Posted on July 30, 2020

The House has approved legislation to provide families and businesses with tax benefits designed to boost child care infrastructure and help employees return to work amid the coronavirus.

The Child Care for Economic Recovery Act (H.R. 7327), introduced by Rep. Nita M. Lowey, D-N.Y., passed July 29 on a 250-161 vote.

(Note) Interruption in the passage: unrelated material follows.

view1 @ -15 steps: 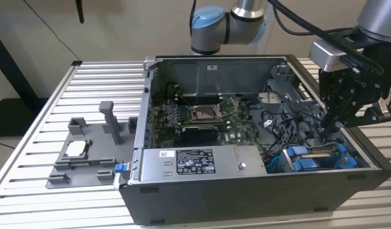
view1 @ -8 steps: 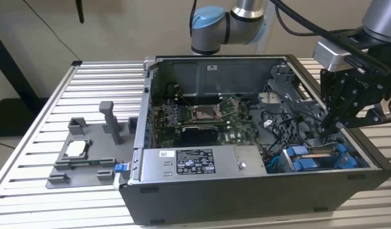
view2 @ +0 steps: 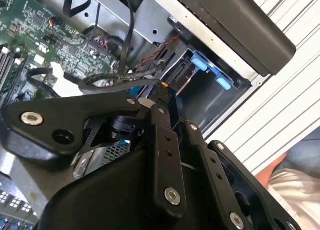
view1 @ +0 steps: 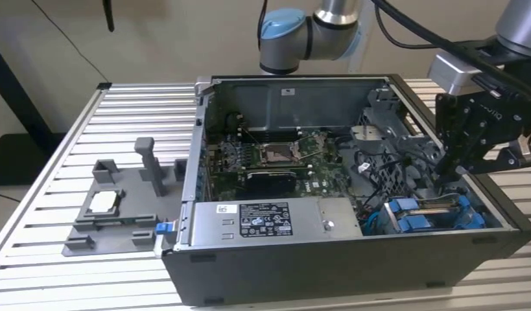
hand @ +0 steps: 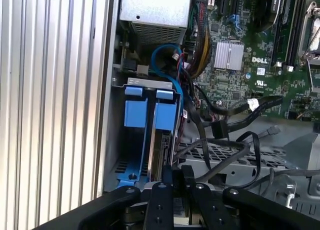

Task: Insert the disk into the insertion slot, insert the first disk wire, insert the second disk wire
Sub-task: 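Insert the first disk wire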

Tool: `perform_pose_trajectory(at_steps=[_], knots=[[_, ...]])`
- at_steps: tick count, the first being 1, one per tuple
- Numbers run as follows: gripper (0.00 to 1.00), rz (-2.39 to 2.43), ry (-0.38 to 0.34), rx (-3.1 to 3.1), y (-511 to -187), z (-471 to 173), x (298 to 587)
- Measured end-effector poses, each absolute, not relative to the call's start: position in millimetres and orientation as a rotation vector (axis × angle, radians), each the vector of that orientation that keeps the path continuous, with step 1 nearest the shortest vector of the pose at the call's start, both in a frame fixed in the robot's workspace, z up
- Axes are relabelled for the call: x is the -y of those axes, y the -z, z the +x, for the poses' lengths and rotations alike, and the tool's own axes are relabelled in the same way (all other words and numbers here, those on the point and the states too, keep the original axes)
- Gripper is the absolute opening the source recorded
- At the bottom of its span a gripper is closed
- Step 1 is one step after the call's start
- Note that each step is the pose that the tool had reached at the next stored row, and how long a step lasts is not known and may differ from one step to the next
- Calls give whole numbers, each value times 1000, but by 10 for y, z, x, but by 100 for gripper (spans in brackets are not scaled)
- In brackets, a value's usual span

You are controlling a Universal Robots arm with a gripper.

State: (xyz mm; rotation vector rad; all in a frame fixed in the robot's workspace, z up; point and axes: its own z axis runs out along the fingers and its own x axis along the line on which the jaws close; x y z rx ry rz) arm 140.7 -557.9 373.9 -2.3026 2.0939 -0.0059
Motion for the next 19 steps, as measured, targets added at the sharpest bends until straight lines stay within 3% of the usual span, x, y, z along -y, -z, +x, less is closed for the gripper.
perform_pose_trajectory(at_steps=[19], knots=[[19,-2332,-109,-2153,-3646,1592,5579]])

Included in the bill is a 30 percent refundable payroll tax credit for employers that pay for their workers’ dependent care benefits and an enhanced child and dependent care tax credit that would cover half of a taxpayer’s child care expenses.

“This bill provides unprecedented federal support for child care because we are all in this together, and we’ve got your back,” House Ways and Means Committee Chair and bill cosponsor Richard E. Neal, D-Mass., said on the House floor.

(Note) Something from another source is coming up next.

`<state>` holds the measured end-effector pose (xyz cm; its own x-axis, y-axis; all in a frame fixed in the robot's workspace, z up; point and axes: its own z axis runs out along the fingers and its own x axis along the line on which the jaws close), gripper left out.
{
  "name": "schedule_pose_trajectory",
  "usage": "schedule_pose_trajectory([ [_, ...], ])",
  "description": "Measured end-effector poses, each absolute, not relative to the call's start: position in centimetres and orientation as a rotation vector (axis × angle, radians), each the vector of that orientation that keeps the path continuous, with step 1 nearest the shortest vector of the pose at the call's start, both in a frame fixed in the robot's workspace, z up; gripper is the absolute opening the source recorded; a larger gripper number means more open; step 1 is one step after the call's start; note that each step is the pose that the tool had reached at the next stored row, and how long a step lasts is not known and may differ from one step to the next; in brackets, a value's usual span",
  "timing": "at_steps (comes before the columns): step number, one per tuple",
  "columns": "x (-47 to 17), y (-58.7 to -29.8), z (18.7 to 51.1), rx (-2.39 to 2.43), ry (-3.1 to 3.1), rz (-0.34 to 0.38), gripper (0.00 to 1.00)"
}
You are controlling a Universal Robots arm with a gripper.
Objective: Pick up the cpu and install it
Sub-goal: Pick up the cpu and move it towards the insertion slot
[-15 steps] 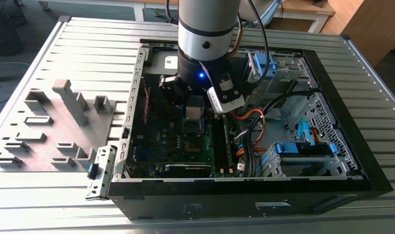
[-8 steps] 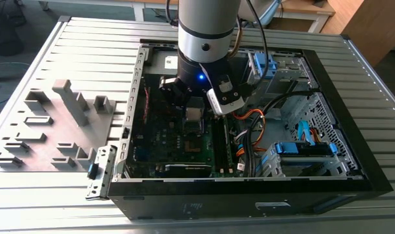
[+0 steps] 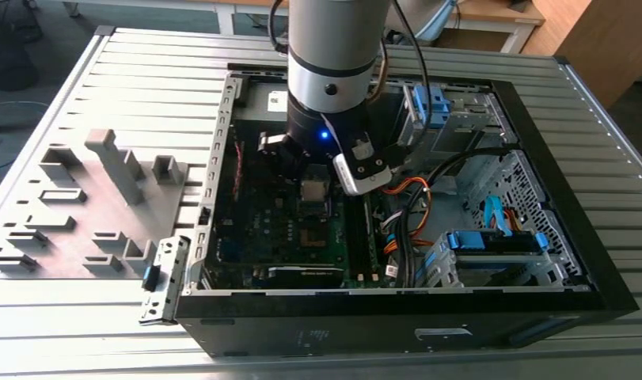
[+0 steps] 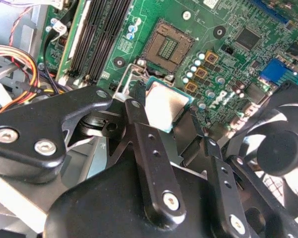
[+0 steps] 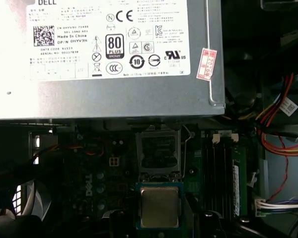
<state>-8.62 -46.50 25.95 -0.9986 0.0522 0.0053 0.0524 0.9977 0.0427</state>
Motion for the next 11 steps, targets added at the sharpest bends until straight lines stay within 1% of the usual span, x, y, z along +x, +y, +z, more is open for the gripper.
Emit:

Following the vote, Neal called on the Senate to pass the bill, saying, “I hope Senate Republicans can grasp the urgency with which we need to address the child care crisis and will quickly pass this legislation to relieve the fear and stress parents are experiencing.”

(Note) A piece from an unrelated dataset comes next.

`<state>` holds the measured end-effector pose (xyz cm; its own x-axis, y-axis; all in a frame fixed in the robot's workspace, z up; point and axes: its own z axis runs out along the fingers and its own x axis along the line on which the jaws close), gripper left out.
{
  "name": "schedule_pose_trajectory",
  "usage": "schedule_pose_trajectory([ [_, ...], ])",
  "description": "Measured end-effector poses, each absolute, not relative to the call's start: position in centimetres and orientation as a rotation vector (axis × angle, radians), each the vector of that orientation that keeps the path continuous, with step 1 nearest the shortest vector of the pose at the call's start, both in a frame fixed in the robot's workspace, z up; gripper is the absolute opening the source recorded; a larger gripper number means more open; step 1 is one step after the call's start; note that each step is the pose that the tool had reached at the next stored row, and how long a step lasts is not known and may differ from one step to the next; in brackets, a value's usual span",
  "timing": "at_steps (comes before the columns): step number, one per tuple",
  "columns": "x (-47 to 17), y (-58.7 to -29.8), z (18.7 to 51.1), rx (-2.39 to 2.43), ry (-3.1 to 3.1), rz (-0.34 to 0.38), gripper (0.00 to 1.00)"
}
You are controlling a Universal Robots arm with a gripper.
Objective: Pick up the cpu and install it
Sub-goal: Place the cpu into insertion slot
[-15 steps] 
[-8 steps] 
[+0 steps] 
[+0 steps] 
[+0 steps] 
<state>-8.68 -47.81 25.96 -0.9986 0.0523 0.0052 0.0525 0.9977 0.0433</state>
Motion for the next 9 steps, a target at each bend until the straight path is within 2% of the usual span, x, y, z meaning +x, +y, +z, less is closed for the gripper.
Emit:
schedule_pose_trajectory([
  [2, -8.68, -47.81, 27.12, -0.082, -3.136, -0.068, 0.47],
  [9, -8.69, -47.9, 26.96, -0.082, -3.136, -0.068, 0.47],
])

The bill also would expand the employee retention tax credit — created by the Coronavirus Aid, Relief, and Economic Security Act (P.L. 116-136) — to help employers continue to pay child care workers who are unable to work because of a governmental order.

Further, it would establish a 50 percent refundable payroll tax credit for child care businesses that have lost revenue because of the coronavirus pandemic to cover mortgages, rent payments, and utility costs.

The bill would cost $91.3 billion over the next decade, with the expanded child and dependent care tax credit alone costing $88.7 billion, according to the Joint Committee on Taxation (JCX-19-20).

The bill’s passage comes amid negotiations for the next coronavirus relief package among congressional Democrats and Republicans and the Trump administration. The House-passed Health and Economic Recovery Omnibus Emergency Solutions (HEROES) Act (H.R. 6800) already includes the enhanced child and dependent care tax credit, while Senate Republicans’ Health, Economic Assistance, Liability Protection, and Schools (HEALS) Act doesn’t.